Efficiently find the indices of shared values (with repeats) between two large arrays-CodePudding

Problem description

Let's take this simple array set

            # 0,1,2,3,4,5
a = np.array([1,1,3,4,6])
b = np.array([6,6,1,3])

From these two arrays I want to get the indices of all possible matches. So for number 1 we get 0,2 and 1,2, with the complete output looking like:

0,2 # 1
1,2 # 1
2,3 # 3
4,0 # 6
4,1 # 6

Note that the arrays are (not yet) sorted neither do they only contain unique elements - two conditions often assumed in other answers (see bottom). The above example is very small, however, I have to apply this to ~40K element arrays.

Tried approaches

1.Python loop approach

indx = []
for i, aval in enumerate(a):
    for j, bval in enumerate(b):
        if aval == bval:
            indx.append([i,j])
# [[0, 2], [1, 2], [2, 3], [4, 0], [4, 1]]

2.Python dict approach

adict = defaultdict(list)
bdict = defaultdict(list)
for i, aval in enumerate(a): adict[aval].append(i)
for j, bval in enumerate(b): bdict[bval].append(j)

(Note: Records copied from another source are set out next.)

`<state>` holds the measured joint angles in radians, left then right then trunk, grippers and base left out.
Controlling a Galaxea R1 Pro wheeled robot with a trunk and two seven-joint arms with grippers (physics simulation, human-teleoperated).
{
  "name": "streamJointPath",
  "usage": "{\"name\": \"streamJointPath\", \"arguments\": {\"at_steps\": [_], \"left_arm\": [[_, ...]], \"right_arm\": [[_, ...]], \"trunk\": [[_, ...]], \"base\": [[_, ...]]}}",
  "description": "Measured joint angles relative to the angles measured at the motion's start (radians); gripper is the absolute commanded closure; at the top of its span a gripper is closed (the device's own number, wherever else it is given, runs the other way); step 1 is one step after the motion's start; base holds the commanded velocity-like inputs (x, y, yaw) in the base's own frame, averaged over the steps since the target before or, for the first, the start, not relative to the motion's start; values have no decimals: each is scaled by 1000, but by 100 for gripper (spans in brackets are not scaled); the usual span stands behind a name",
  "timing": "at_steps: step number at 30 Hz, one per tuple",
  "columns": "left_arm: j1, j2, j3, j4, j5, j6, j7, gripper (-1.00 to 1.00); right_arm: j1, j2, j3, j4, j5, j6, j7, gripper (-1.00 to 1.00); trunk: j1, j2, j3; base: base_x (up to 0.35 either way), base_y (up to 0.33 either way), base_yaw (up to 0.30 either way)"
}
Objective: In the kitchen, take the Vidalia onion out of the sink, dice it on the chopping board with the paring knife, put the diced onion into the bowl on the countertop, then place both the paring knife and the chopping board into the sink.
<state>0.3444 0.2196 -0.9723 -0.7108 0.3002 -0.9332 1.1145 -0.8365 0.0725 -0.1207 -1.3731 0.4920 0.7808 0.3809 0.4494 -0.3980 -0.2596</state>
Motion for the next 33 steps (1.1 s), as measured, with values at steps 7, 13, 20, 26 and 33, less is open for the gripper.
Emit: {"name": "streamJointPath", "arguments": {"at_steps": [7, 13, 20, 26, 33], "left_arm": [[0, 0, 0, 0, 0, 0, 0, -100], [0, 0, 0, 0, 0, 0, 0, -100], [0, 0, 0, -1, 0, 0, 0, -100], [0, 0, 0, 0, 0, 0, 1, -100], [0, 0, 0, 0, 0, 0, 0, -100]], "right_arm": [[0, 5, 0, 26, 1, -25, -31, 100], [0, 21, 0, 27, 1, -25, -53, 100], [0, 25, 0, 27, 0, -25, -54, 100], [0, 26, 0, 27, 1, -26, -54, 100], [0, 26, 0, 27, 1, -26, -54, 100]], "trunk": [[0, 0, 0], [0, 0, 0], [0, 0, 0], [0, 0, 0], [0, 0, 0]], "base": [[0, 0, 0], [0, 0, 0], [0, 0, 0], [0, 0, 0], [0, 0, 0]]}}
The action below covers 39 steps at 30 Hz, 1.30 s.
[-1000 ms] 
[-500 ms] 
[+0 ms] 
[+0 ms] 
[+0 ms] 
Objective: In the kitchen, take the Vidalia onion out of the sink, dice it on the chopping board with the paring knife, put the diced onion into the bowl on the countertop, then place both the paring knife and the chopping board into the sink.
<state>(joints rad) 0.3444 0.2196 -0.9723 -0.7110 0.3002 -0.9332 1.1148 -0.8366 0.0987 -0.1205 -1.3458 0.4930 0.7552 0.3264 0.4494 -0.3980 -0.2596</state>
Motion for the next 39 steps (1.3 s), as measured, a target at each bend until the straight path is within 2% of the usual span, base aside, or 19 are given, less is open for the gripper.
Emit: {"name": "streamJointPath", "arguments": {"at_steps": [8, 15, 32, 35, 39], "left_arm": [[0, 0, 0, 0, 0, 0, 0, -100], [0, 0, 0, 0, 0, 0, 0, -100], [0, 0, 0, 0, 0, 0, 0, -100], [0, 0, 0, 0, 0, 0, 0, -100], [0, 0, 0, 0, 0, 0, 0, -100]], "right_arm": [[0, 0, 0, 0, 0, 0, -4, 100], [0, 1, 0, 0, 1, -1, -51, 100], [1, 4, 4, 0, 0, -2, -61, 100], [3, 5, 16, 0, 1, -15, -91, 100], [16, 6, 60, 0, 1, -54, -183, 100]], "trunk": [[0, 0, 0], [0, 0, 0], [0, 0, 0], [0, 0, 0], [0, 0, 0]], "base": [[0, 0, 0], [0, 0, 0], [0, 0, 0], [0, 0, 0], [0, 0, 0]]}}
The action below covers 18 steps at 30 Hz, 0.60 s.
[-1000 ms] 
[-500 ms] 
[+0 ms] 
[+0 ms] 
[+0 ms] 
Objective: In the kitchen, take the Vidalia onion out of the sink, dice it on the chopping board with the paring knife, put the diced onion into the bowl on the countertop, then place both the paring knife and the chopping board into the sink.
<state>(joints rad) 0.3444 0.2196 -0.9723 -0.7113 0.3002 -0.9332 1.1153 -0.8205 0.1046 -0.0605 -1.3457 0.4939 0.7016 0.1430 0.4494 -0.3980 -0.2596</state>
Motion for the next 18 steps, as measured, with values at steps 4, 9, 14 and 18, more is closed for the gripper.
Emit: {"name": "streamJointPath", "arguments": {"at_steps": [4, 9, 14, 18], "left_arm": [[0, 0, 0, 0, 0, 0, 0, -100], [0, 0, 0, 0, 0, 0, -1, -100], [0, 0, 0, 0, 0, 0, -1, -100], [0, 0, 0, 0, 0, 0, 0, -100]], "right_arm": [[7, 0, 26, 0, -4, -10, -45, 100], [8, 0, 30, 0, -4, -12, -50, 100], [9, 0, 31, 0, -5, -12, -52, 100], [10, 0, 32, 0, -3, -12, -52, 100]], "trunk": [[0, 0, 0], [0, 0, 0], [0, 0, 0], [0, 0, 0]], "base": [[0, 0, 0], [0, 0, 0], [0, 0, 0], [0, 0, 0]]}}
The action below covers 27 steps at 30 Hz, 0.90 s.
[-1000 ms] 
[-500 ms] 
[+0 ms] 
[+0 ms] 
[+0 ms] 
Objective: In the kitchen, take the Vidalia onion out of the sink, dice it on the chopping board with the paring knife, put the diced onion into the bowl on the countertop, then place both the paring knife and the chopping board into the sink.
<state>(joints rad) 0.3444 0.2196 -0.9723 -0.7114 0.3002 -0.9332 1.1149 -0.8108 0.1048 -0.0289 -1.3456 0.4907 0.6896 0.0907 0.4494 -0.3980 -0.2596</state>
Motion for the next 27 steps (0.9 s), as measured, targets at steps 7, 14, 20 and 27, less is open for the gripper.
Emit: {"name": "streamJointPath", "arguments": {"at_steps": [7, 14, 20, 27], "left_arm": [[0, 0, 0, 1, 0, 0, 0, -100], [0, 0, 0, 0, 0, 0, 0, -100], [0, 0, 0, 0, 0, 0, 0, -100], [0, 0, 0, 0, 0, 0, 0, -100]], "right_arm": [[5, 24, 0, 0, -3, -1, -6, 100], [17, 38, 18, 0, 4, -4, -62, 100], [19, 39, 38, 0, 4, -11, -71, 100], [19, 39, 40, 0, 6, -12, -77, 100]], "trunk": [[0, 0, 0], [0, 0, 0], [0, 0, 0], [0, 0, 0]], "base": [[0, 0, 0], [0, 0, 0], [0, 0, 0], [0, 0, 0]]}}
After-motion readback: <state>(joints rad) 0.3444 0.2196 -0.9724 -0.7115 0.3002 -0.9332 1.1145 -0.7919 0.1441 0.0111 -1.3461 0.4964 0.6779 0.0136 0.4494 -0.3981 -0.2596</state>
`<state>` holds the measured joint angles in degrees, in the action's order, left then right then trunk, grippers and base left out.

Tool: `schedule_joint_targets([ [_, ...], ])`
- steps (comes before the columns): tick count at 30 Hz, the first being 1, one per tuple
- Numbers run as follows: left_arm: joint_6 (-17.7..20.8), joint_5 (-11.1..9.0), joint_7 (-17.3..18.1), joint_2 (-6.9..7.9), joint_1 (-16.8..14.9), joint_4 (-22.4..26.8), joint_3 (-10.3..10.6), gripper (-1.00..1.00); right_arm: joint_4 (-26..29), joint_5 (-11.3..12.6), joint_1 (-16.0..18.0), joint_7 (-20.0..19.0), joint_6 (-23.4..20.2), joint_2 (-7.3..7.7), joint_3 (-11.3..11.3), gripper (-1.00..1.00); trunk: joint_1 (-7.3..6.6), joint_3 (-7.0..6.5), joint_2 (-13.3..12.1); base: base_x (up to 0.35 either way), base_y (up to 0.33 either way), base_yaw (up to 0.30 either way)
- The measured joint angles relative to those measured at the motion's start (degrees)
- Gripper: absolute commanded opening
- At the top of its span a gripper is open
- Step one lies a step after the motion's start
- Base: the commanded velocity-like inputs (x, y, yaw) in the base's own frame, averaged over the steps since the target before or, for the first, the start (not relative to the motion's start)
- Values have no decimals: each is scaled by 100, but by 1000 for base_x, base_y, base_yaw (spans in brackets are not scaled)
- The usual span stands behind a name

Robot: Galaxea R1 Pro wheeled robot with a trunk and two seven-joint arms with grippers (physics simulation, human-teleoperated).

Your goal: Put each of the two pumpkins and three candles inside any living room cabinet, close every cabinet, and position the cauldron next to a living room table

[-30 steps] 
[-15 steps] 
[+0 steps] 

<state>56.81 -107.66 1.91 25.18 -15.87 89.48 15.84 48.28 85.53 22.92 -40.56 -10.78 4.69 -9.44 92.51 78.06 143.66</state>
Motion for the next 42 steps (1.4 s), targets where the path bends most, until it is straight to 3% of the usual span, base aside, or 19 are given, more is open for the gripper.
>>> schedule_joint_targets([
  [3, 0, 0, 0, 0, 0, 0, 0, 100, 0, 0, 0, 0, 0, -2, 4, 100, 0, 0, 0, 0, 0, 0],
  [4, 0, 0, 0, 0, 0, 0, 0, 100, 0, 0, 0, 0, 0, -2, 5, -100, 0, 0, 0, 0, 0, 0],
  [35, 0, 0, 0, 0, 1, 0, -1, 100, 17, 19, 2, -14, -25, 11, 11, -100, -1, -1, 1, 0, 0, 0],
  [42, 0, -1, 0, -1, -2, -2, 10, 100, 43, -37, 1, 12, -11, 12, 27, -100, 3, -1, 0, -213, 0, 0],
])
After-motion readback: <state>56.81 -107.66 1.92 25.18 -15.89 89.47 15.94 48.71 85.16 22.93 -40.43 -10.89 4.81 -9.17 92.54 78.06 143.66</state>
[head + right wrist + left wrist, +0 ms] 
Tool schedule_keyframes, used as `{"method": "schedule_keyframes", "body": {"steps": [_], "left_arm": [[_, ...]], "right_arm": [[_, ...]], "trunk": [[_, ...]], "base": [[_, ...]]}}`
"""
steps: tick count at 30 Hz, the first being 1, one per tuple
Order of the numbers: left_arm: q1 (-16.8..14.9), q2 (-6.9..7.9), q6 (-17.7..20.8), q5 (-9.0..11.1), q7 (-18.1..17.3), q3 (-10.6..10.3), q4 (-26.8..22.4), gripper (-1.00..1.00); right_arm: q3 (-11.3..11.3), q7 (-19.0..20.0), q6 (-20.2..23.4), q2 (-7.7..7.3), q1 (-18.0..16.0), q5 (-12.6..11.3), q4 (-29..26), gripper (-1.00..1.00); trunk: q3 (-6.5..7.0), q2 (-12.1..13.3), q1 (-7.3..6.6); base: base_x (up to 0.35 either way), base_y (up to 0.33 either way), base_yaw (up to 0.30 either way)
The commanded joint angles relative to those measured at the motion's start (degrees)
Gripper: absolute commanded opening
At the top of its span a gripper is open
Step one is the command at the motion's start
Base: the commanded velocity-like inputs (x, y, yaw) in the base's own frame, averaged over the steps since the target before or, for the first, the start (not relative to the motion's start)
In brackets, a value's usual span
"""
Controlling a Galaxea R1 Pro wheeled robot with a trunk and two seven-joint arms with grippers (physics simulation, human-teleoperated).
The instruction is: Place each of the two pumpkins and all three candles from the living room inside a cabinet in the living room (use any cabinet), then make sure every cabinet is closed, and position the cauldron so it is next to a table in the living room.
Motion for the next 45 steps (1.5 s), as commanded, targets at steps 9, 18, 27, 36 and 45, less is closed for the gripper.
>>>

for val, a_positions in adict.items():
    for b_position in bdict[val]:
        for a_position in a_positions:
            print(a_position, b_position)

3.Numpy where

print(np.where(a.reshape(-1,1) == b))

4. Polars dataframes

Converting it to a dataframe and then using Polars

import polars as pl
a = pl.DataFrame( {'x': a, 'apos':list(range(len(a)))} )
b = pl.DataFrame( {'x': b, 'apos':list(range(len(b)))} )
a.join(b, how='inner', on='x')

"Big data"

On "big" data using Polars seems the fastest now with around 0.02 secs. I'm suprised that creating DataFrames first and then joining them is faster than any other approach I could come up with so curious if there is any other way to beat it :)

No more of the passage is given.